The room had multiple televisions, including one, sunk into a wall, which the bartender tuned in to some sporting event midway through our meal -- even though there was no one at that end of the bar and none of the few diners gave it any attention. We asked that the set be turned off and it was.
All these distractions might have been less of an issue if Russell's prices were not, in many instances, equal to those charged by restaurants with much more polished images.
The food was as contradictory as the surroundings. One course was mediocre; the next, very good.
We began with two soups: Maryland Crab ($3.95) and French Onion ($3.50). The crab soup, though nicely seasoned, had little crab and was watery. The onion soup was commonplace.
Next came salads, which were included with our entrees and were a pleasant surprise. Crisp, fresh, pretty, with above-average dressings.
The entrees were also good. My Fettuccine Alfredo ($9.95) had that wonderful Parmesan cheese edge so often missing in alfredos. The sauce, unlike other alfredo sauces, seemed to be more cream than thickener -- another nice touch.
My husband's Broiled Flounder Stuffed with Crab Imperial was cooked just the way he likes broiled fish, dry almost to the point of being overdone. I suspect some might find it overcooked, but he found it much better than usual. The crab imperial was nearly pure crab, but there was less than an ice cream scoop of it.
The fish alone would have been $11.95; with the stuffing it was $17.95 -- a price more fitting in a fine restaurant than in one where you have to ask to have the television over the bar turned off.
Our desserts, a cheesecake and a chocolate cake, were the weakest links in the meal. At $3.50 each, we deserved more than obviously thawed concoctions. Their once-frozen state was given away by their wetness, which, in the absence of any noticeable flavors, was their most obvious characteristic.
In all, our bill, with three drinks and half a carafe of house wine, was $61.27. Not cheap.
A word about the service: superb.

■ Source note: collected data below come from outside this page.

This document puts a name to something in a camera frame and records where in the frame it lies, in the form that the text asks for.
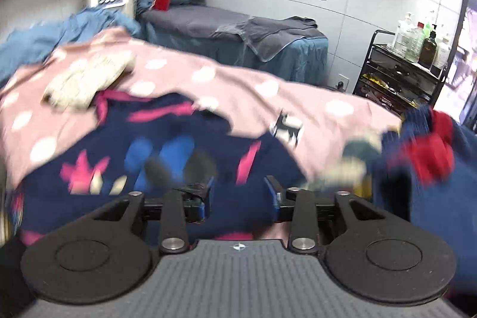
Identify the navy Mickey Mouse shirt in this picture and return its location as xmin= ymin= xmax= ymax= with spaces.
xmin=8 ymin=90 xmax=305 ymax=244

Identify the cream folded garment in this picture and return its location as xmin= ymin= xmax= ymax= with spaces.
xmin=43 ymin=50 xmax=137 ymax=111

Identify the clear plastic bottle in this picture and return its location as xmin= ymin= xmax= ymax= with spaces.
xmin=392 ymin=13 xmax=412 ymax=57

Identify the blue covered massage bed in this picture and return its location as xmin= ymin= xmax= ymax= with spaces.
xmin=138 ymin=6 xmax=328 ymax=86

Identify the navy and red garment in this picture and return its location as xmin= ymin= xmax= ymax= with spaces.
xmin=369 ymin=106 xmax=476 ymax=294

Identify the light blue sheet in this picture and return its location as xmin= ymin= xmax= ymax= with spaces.
xmin=1 ymin=7 xmax=143 ymax=86

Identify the grey towel on bed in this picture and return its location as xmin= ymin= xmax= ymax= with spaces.
xmin=211 ymin=16 xmax=323 ymax=62

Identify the brown glass bottle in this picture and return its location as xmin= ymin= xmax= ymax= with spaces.
xmin=418 ymin=31 xmax=437 ymax=69

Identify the black wire trolley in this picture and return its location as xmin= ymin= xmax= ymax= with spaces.
xmin=352 ymin=29 xmax=444 ymax=116

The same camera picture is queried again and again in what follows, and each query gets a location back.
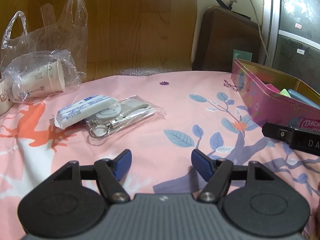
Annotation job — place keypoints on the white tissue pack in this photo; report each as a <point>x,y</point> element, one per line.
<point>82,109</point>

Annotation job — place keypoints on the magenta cloth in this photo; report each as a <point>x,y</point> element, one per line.
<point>272,88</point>

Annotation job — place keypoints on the green paper cup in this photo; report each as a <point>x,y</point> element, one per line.
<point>244,55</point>

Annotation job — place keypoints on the pink floral bedsheet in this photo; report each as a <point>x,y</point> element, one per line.
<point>202,110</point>

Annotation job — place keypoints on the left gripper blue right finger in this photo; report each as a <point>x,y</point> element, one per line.
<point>203,164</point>

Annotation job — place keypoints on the white paper cup stack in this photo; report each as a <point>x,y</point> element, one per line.
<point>45,80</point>

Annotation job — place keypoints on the bagged smiley keyring pouch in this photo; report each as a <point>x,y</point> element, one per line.
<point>121,117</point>

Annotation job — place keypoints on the light green cloth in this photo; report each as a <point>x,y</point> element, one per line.
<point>284,92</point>

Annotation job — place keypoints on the clear plastic bag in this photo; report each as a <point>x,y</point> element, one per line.
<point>64,39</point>

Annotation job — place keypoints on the brown chair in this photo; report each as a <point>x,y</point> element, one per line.
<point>222,32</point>

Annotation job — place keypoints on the patterned glass cabinet door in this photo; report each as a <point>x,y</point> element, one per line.
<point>290,31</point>

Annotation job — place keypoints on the blue sponge case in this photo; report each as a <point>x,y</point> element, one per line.
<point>301,98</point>

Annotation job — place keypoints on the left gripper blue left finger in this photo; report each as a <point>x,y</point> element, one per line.
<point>121,164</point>

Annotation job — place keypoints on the pink biscuit tin box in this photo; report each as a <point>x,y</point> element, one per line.
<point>264,105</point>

Our waitress was professional and friendly, a combination lacking in restaurants of all price ranges. She was definitely a notch above her surroundings. When our entrees were ready but she was tied up with other diners, another waitress brought us our food. Another nice touch.
With more nice touches, some subtle improvements in the beginnings and the endings -- and a wall separating the dining room from the bar -- Russell's could offer diners a more pleasant, less frenetic experience. And more easily justify its prices.
1600 Frederick Road,
Hours: Open seven days a week. Light fare available 11:30 a.m. to 10 p.m.; dinner menu available 5 to 10 p.m.; limited light fare available 10 to midnight.
Reservations: Recommended on weekends.
Credit cards: Major credit cards accepted.
Handicapped access: Limited.
Smoking area: No designated area.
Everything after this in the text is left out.